(Qt with C++)Reading a file(~25Mb) and comparing strings turn out to be slower than python

Question

I have two files, "test" & "sample". each file contains "rs-numbers" followed by "genotypes".

The test file is smaller than the sample file. only have around 150 rs-numbers+their genotypes.

However, the sample file contains more than 900k rs-numbers+their genotypes.

readTest() opens "test.tsv", read through the file by line, and returns a vector of tuples. the tuple holds (rs-number, geno type).

analyze() takes the result from readTest(), opens the sample file, read the file by line, and then do the comparison.

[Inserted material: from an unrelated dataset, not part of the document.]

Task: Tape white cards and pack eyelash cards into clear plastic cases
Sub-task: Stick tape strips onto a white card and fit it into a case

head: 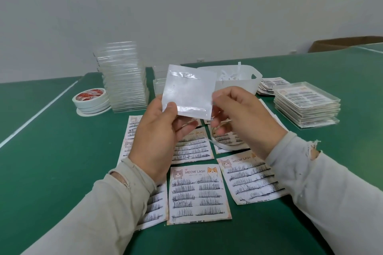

example from the sample file:

rs12124811\t1\t776546\tAA\r\n

rs11240777\t1\t798959\tGG\r\n

rs12124811 and rs11240777 are the rs-numbers. AA and GG are their genotypes.

the running time would be n*m. In my c++ version of this program, it takes 30 seconds while python version only takes 15 seconds and 5 seconds with multiprocessing.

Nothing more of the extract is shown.